反対派の意見から生み出されるものもある(Graphs / PIXTA)
職場で新しいことを始めようとすると、必ずと言っていいほど直面する壁。それが「反対派」の存在です。いったいどうすれば乗り越えられるのか。
『そうだ、星を売ろう』(KADOKAWA)で反対派を巻き込んでの村おこしに成功した阿智村を紹介した永井孝尚氏が、その秘訣について語ります。

 

満を持して、社内で新しいプロジェクトを立ち上げようとしたが、なかなか周囲の賛同が得られない――。そんな状態に悩んだことはないだろうか。賛同してくれるのはごく一部の仲間のみ。そうなると周りはすべて反対派に見えてしまうことすらある。
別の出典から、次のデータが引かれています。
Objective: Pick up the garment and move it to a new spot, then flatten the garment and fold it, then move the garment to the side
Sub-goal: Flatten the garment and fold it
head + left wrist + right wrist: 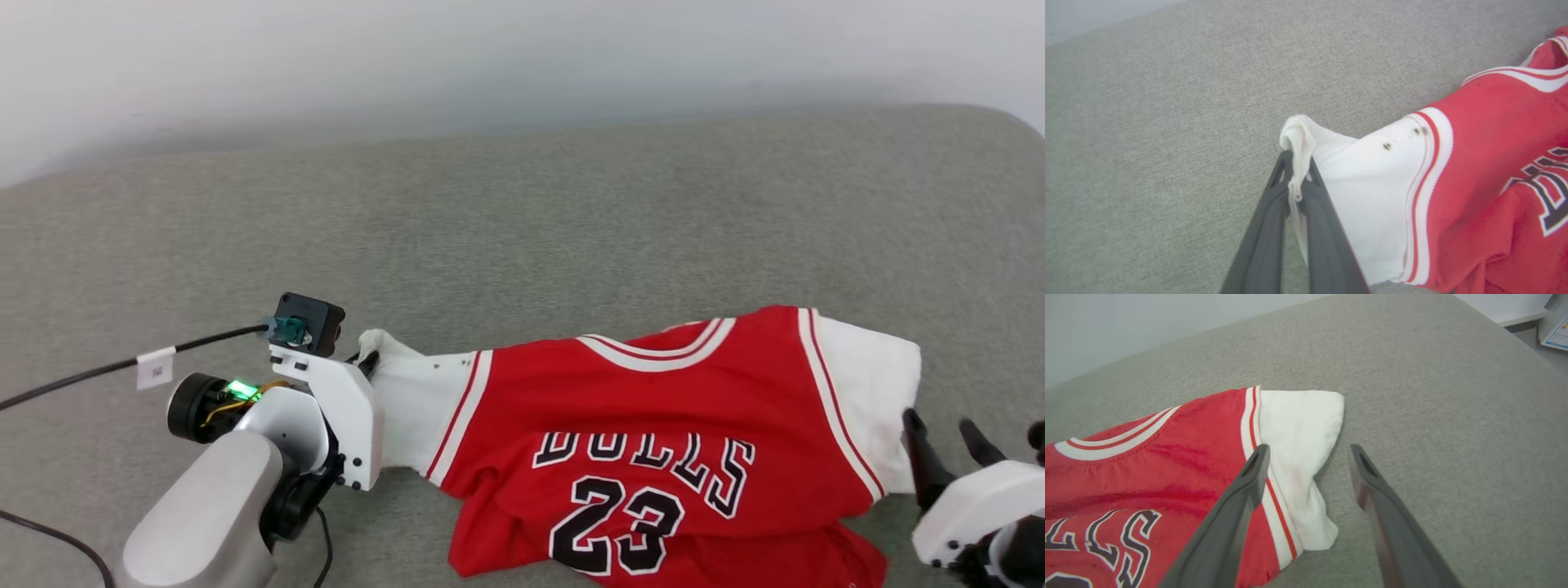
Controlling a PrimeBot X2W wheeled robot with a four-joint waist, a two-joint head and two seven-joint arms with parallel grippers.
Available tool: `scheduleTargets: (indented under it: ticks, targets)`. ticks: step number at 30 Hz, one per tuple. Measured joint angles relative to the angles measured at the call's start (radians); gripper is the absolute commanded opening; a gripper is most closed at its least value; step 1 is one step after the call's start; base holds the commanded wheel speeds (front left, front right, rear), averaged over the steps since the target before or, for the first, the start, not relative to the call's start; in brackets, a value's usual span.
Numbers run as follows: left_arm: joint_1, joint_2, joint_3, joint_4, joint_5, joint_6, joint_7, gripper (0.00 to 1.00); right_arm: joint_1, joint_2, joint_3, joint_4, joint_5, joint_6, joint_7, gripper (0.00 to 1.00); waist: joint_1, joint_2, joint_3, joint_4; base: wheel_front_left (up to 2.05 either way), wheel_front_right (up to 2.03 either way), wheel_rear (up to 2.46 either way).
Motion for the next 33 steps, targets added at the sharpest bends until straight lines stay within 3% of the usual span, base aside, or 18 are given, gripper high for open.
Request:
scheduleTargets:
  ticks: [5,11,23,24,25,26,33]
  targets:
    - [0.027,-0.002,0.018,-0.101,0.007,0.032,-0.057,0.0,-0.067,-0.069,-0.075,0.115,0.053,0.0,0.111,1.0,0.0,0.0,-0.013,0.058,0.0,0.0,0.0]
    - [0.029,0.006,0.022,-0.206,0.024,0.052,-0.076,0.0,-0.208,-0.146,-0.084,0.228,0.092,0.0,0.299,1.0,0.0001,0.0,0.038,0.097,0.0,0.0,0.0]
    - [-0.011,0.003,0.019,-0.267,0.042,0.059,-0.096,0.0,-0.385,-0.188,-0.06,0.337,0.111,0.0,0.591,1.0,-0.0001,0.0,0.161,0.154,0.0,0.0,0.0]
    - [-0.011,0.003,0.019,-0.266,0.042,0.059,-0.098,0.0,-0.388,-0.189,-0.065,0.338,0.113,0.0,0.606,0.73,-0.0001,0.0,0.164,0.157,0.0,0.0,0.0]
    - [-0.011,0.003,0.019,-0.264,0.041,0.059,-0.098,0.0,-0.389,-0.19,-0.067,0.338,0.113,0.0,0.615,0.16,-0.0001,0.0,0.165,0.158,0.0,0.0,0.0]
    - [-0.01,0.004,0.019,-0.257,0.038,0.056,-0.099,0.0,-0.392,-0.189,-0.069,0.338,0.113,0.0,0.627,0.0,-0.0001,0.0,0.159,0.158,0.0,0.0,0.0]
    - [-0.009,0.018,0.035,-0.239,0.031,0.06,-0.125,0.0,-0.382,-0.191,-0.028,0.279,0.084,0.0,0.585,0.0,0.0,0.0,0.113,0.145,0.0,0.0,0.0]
このような人にとって、今や全国区の知名度を誇る阿智村「日本一の星空ナイトツアー」はまぶしく見えるかもしれない。ほとんど無名だった長野県の村が2011年に始めたこの取り組みは、わずか5年後の2015年には6万人もの観光客を集客するまでになった。その様子は過去記事でも取り上げた。

大多数のひとが無関心で、反対者も少なくなかった

この結果だけを見ると、阿智村が村の総力を挙げて取り組み、ヒト・モノ・カネを潤沢に投入し、順風満帆に進んできたように思えるかもしれない。しかし現実は違う。この阿智村の新しい挑戦も、当初は大多数の人が無関心だったし、反対者も少なくなかった。加えてヒト・モノ・カネの資源もなかった。実際、初年度はホームページすらなかったほどだ。ではそんな中、なぜ阿智村は短期間で6万人を集客できるようになり、「日本一の星空の村」というブランドを獲得できたのであろうか?

この阿智村の挑戦は、地域づくりの変革プロジェクトだ。そして阿智村の挑戦は、企業のビジネスパーソンにとっても大きな学びがあるのだ。

2011年、阿智村の観光の中心地である昼神温泉は、5年間で宿泊客数が25%も減少する危機に直面していた。しかしほんの十数年前までは団体客で賑わっていた温泉郷だ。現実にはすぐに今日明日の生活に困ることはないので切迫感はない。危機感を持つ人は少数だった。そんな危機感を持つ数少ないひとりが、旅館「恵山」で企画課長を務めていた松下仁さんだった。